[Data excerpts]
════════════════════
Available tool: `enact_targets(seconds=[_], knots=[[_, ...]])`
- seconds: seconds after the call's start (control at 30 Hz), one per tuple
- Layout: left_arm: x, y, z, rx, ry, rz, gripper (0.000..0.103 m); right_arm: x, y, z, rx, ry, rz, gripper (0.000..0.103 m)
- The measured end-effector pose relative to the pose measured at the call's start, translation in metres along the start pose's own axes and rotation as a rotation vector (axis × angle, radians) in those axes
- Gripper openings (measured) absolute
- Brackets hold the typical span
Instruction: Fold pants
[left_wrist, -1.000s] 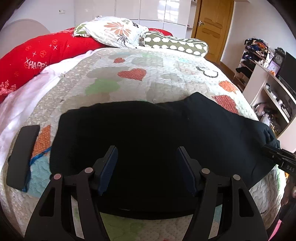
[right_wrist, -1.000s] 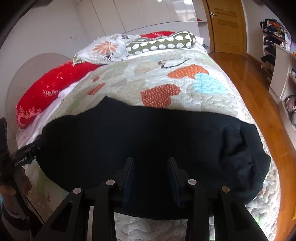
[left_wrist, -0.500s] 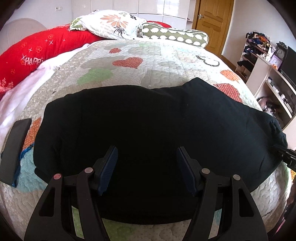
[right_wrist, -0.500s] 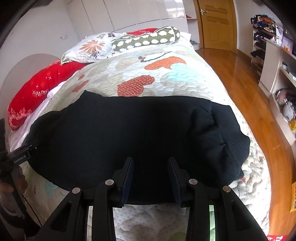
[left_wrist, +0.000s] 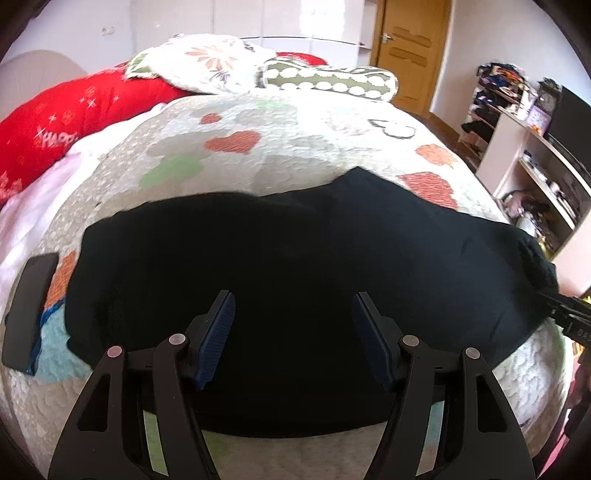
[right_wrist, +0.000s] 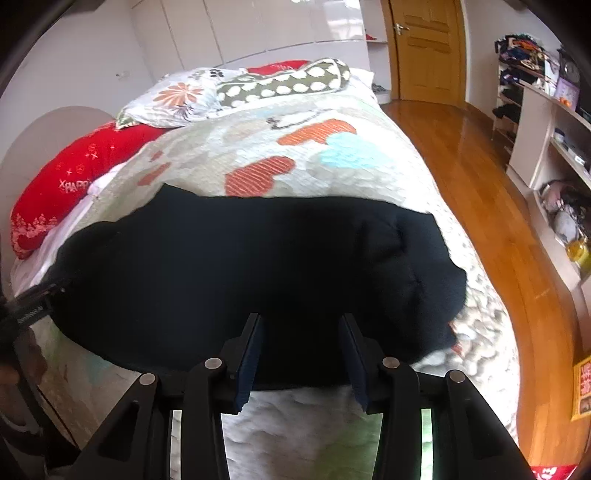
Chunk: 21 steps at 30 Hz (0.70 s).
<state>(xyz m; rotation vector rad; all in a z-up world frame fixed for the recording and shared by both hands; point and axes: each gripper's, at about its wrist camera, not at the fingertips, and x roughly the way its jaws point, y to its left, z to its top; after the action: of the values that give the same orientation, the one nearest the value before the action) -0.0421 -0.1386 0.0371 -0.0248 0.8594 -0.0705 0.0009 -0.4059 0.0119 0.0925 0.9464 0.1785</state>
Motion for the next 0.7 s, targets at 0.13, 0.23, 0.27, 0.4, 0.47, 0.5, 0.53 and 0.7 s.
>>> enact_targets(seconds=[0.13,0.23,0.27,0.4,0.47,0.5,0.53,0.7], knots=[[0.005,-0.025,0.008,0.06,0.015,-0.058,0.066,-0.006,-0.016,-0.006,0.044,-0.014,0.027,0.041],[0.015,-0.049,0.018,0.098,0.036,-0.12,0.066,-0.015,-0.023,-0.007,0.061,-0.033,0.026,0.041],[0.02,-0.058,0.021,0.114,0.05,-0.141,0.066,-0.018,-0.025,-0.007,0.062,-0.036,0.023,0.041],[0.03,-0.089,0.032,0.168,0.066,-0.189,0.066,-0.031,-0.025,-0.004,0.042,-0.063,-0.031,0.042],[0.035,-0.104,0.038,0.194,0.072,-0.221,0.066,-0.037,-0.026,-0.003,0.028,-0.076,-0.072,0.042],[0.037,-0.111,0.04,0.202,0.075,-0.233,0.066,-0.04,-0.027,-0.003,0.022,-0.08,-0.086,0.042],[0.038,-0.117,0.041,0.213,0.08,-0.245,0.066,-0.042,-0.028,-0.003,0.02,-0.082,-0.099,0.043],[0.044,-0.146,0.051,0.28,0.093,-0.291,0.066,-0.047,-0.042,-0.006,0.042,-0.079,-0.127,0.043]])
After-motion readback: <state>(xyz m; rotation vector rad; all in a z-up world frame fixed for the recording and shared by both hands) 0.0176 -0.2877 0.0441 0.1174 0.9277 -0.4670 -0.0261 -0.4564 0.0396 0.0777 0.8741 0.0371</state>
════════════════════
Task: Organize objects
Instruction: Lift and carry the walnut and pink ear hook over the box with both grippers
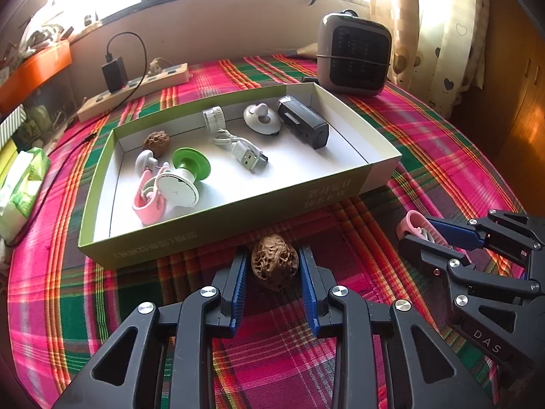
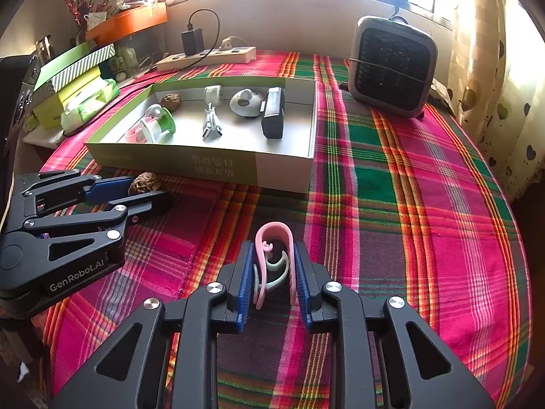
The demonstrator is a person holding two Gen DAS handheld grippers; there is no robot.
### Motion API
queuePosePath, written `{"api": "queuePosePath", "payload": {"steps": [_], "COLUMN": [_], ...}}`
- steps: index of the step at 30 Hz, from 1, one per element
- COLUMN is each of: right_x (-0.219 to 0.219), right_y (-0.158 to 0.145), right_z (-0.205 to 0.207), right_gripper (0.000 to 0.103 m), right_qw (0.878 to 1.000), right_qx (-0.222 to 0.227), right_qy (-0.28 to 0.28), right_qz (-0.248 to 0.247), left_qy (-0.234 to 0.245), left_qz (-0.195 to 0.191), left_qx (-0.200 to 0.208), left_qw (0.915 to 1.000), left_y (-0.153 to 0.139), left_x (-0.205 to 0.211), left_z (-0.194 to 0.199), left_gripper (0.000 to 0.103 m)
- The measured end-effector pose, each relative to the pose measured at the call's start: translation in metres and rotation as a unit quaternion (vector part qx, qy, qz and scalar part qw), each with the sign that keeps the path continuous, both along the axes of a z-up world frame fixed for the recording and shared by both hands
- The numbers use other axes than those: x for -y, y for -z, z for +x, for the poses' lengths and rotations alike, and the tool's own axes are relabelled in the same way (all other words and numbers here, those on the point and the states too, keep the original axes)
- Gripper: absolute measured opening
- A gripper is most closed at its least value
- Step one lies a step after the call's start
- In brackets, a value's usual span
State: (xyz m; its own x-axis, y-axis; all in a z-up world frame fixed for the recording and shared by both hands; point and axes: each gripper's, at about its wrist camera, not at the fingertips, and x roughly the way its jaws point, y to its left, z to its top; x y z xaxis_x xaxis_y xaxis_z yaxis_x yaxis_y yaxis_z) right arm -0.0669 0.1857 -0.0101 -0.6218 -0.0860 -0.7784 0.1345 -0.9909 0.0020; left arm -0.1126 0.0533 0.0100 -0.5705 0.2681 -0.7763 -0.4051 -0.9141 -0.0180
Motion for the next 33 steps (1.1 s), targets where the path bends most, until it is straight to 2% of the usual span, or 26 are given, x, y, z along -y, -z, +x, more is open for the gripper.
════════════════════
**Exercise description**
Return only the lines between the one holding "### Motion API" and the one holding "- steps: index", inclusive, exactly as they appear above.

**Response for this exercise**
### Motion API
queuePosePath, written `{"api": "queuePosePath", "payload": {"steps": [_], "COLUMN": [_], ...}}`
- steps: index of the step at 30 Hz, from 1, one per element

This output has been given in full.